In definitiva, si ritiene che il ricorso possa essere deciso in camera di consiglio per manifesta infondatezza ed inammissibilità.
ritenuto inoltre:
che la relazione è stata comunicata al pubblico ministero e notificata agli avvocati delle parti;
che nessuna delle parti ha depositato memoria illustrativa;
che il Collegio, a seguito della discussione in camera di consiglio, ritiene di non poter condividere la proposta di decisione del consigliere relatore, alla luce dell’evoluzione registratasi nell’applicazione e nell’interpretazione giurisprudenziale delle norme di rito successivamente alle pronunce menzionate nella relazione. Ed invero, occorre muovere dal presupposto che alla specie di causa (per effetto del termine annuale di cui poteva disporre la parte qui ricorrente ai fini della riassunzione della causa in sede di rinvio, siccome controversia già instaurata alla data di entrata in vigore della legge n.69/2009, e perciò del termine ultimo per detta riassunzione scadente il 12.3.2010) non poteva effettivamente farsi applicazione della nuova formula dell’art. 153 cpc ed in specie della generalizzazione dell’istituto della rimessione in termini, proprio per effetto del trasferimento della norma che lo prevede tra le disposizioni generali, ormai applicabile a tutti i gradi del processo ed a tutte le situazioni di elusione di un termine perentorio, per quanto esso sia esterno allo svolgimento del processo.

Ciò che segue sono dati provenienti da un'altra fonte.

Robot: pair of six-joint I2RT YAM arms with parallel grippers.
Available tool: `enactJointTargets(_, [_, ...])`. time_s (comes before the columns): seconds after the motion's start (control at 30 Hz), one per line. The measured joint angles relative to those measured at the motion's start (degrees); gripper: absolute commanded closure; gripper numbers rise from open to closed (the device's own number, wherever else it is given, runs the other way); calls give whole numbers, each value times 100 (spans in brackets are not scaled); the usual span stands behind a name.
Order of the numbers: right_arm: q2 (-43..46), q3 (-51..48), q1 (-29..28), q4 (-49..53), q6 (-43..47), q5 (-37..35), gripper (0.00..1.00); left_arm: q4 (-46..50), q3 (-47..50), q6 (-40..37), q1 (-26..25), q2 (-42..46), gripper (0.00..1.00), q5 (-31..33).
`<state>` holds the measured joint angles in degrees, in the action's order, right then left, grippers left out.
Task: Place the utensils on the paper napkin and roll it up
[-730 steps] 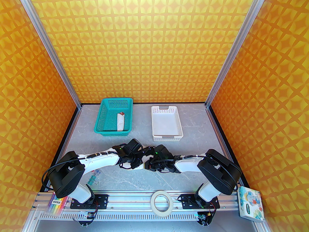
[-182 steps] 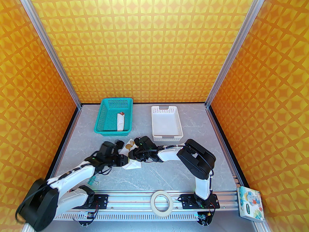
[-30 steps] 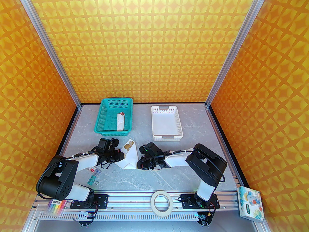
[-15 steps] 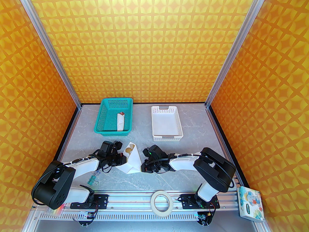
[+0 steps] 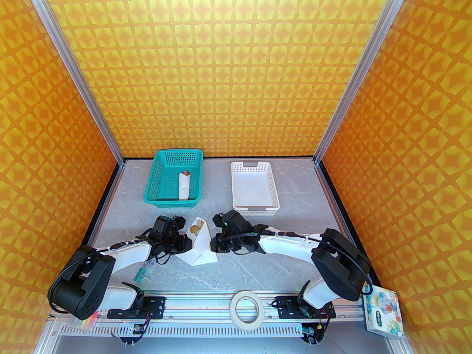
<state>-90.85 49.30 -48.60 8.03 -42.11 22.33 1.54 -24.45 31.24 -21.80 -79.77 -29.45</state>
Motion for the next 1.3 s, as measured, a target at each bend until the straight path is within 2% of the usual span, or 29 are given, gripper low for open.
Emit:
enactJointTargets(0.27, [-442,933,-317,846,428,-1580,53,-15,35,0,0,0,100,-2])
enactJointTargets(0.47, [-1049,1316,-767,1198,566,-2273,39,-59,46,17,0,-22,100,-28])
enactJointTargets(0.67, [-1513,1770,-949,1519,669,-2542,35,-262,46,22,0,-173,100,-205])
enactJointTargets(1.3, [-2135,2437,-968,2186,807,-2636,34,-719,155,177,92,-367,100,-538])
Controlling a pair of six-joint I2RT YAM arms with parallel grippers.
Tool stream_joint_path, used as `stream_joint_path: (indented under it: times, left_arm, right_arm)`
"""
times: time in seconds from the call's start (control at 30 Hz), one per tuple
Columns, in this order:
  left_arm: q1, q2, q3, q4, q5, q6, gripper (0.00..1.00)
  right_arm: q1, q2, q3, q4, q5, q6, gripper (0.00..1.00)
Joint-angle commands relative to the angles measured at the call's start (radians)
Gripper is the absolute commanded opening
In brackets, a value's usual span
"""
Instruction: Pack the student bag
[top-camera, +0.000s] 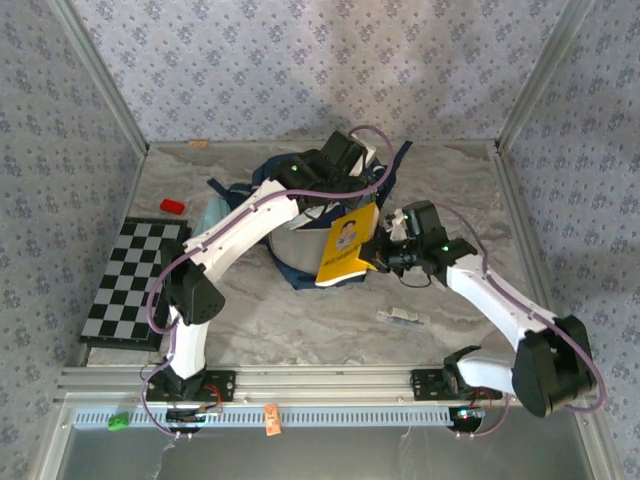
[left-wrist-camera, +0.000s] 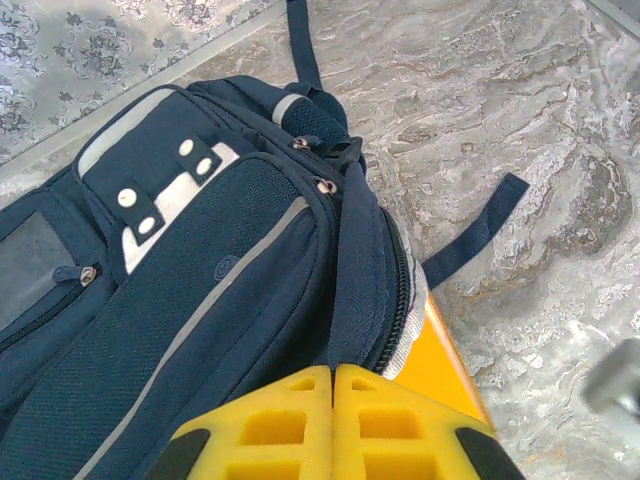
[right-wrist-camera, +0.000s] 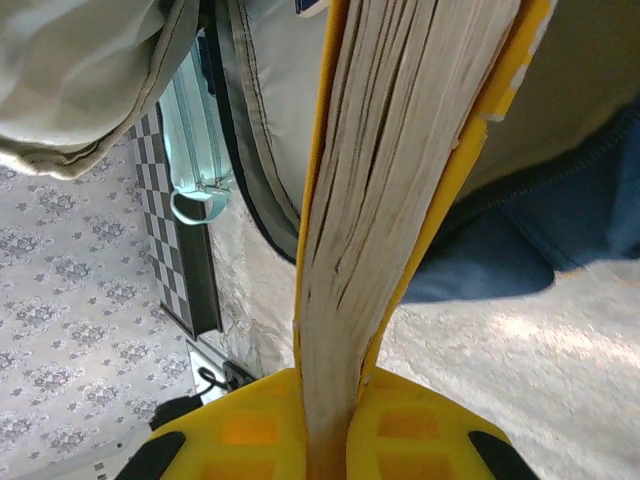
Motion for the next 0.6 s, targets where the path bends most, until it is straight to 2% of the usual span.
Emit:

Tuttavia, anche in riferimento alla vigenza dell’art.184 bis cpc ("ratione temporis" applicabile anche alla specie di causa), un recente insegnamento di questa Corte è giunto a ritenere che:"L'istituto della rimessione in termini, di cui all'art. 184 bis cod. proc. civ., dovendo essere letto alla luce dei principi costituzionali di effettività del contraddittorio e delle garanzie difensive, trova applicazione non solo nel caso di decadenza dai poteri processuali di parte interni al giudizio di primo grado, ma anche nel caso di decadenza dall'impugnazione per incolpevole decorso del termine" (Cass. Sez. 2, Sentenza n. 9792 del 14/06/2012);
che l’istituto della rimessione in termini, sia pure nella sua originaria configurazione, deve considerarsi senz’altro applicabile anche al rito tributario (alla luce dei principi costituzionali che vi presiedono, non meno di quanto presiedono al rito civile, e nell’ottica della tutela delle garanzie difensive e dell’attuazione del giusto processo) vuoi con riguardo alle decadenze relative ai poteri processuali "interni", vuoi con riguardo alle decadenze correlate alle facoltà esterne e strumentali al processo, quali l’impugnazione dei provvedimenti sostanziali che sono oggetto delle tutele processuali concesse (in termini, per tutte, Cass. sez. 5 sentenza 2.3.2012 n.3277);
che, in applicazione del predetto principio (da considerarsi alla stregua di diritto vivente), deve concludersi che il giudice del merito ha erroneamente ritenuto che la natura perentoria del termine previsto dalla legge per l’impugnazione esimeva il giudicante medesimo dal considerare nel merito la fondatezza dell’istanza di rimessione in termini, alla luce delle ragioni prospettate dalla parte istante ai fini di asseverare la non imputabilità della decadenza;
che non resta che concludere che la pronuncia qui impugnata, che non si è attenuta ai principi del diritto vivente, merita di essere cassata e che la lite deve essere restituita allo stesso giudice del merito affinché accerti -in concreto- se le ragioni prospettate nell’istanza finalizzata alla rimessione in termini integrano le caratteristiche della causa non imputabile;
che le spese di lite vanno regolate dal giudice di rinvio, anche con riguardo al presente grado di processo.
P.Q.M.
Accoglie il ricorso. Cassa la decisione impugnata e rinvia alla CTR Abruzzo che, in diversa composizione, provvederà anche sulle spese di lite del presente grado.